→ **Exercise requirements**
Find every line of the data below that has "labels" in it. Reply with the number only.

____

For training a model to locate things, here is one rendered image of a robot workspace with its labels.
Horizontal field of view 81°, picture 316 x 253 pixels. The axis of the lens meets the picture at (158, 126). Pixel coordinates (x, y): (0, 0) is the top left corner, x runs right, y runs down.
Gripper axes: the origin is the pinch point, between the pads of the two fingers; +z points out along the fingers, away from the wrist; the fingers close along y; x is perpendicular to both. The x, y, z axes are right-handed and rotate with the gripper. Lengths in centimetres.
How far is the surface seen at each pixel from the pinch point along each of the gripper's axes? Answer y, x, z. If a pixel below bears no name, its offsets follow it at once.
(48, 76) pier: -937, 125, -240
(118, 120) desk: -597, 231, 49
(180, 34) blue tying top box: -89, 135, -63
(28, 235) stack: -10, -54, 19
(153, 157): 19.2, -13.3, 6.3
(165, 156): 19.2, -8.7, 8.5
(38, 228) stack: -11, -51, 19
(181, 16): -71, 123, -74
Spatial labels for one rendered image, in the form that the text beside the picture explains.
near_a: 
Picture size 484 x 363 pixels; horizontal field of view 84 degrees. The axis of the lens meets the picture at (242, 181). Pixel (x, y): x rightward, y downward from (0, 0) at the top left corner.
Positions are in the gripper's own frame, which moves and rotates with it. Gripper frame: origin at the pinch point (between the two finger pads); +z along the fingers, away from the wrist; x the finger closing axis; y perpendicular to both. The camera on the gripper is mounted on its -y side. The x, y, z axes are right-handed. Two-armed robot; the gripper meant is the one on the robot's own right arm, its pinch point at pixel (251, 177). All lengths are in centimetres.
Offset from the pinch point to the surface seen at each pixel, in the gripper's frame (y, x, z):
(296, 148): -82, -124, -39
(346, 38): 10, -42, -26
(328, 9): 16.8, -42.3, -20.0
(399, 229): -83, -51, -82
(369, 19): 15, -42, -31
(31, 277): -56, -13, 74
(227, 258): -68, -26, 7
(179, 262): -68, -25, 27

____

→ **Worked solution**
2